> ABOUT THIS EXERCISE
Each line from the material with the word "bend" in it must be copied.

> INFORMATION PROVIDED
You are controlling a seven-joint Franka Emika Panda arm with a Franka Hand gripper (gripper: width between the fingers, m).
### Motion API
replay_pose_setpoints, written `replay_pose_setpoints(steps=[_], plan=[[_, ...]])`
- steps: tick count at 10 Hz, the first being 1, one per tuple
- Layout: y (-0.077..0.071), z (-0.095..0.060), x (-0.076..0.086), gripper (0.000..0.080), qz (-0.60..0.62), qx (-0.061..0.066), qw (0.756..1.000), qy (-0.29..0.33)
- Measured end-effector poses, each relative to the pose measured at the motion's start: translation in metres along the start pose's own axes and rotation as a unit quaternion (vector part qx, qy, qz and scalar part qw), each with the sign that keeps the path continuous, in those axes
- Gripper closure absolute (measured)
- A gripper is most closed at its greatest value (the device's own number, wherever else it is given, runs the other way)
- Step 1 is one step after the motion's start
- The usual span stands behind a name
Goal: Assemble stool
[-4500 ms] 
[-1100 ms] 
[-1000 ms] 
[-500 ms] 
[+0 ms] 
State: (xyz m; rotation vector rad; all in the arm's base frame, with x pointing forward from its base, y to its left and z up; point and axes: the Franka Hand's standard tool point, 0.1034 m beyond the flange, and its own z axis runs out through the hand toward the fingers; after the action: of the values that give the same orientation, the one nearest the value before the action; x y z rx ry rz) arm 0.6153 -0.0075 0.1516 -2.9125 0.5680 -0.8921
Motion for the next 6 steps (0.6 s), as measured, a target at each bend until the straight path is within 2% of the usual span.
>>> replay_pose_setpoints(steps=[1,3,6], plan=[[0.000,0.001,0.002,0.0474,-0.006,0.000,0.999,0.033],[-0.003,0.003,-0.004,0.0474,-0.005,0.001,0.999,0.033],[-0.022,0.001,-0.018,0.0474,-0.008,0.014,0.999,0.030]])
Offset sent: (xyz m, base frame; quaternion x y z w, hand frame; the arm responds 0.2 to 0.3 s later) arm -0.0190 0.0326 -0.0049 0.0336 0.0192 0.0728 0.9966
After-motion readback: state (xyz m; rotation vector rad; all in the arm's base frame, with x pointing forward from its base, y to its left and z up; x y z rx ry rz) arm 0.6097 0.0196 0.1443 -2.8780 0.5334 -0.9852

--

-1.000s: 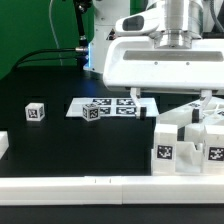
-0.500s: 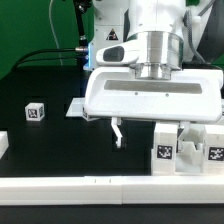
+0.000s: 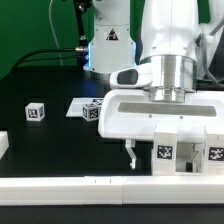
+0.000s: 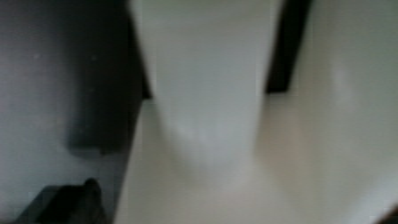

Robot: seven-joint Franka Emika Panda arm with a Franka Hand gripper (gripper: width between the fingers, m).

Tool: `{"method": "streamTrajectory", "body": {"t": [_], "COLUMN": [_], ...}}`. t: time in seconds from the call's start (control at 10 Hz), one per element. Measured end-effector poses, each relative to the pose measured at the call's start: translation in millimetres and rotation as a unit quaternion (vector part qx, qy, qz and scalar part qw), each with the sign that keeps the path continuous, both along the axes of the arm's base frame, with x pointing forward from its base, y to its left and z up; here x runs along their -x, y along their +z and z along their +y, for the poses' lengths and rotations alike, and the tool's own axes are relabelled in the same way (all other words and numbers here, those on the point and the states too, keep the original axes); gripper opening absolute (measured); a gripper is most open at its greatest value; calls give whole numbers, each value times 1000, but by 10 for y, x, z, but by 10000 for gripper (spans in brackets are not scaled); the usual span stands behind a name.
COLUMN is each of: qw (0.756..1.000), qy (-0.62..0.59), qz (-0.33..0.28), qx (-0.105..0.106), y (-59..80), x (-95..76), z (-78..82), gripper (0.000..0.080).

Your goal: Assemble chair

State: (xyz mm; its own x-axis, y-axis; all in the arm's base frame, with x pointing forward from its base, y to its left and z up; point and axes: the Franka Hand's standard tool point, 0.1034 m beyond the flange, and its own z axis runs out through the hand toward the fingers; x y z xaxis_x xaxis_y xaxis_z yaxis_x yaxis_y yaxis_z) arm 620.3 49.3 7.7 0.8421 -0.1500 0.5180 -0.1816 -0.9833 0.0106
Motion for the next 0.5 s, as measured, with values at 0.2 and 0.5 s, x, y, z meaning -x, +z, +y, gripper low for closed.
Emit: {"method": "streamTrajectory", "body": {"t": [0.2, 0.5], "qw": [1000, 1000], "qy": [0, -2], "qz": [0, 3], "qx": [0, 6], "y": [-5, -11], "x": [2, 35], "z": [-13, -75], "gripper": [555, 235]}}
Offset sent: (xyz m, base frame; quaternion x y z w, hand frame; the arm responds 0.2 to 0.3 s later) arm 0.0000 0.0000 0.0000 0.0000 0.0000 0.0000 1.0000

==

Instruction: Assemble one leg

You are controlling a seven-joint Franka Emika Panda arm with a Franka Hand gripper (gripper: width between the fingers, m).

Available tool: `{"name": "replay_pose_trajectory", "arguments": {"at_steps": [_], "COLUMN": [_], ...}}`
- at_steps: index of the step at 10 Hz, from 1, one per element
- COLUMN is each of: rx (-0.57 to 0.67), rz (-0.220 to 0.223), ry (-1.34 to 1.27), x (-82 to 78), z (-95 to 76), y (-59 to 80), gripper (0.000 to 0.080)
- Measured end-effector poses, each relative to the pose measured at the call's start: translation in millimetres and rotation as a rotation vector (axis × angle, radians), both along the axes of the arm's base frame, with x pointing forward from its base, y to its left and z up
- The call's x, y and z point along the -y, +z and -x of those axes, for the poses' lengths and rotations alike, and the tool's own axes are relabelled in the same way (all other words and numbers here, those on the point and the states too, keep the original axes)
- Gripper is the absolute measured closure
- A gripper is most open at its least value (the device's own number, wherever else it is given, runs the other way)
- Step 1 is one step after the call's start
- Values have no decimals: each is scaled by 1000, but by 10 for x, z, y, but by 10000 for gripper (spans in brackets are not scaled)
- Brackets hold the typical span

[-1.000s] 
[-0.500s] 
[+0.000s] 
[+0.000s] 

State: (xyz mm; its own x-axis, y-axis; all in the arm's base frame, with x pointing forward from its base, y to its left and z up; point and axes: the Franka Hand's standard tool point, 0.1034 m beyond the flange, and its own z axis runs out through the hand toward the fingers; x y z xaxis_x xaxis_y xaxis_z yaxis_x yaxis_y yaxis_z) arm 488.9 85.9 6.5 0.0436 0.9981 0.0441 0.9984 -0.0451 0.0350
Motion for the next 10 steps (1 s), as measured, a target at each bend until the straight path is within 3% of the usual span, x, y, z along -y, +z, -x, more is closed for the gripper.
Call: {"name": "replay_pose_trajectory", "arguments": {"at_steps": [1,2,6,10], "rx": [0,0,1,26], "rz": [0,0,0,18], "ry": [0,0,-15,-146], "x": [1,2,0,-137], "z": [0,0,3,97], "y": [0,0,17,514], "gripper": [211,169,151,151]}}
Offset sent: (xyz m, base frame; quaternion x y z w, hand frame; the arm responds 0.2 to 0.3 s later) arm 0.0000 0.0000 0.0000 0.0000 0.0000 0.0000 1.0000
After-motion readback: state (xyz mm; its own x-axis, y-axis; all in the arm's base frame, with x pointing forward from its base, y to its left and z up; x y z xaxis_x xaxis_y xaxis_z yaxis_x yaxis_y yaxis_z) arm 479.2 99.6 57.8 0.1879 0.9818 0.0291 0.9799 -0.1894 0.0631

> RESPONSE
Motion for the next 6 steps (0.6 s), as measured, a target at each bend until the straight path is within 2% of the usual span.
Motion for the next 10 steps (1 s), as measured, a target at each bend until the straight path is within 3% of the usual span, x, y, z along -y, +z, -x, more is closed for the gripper.

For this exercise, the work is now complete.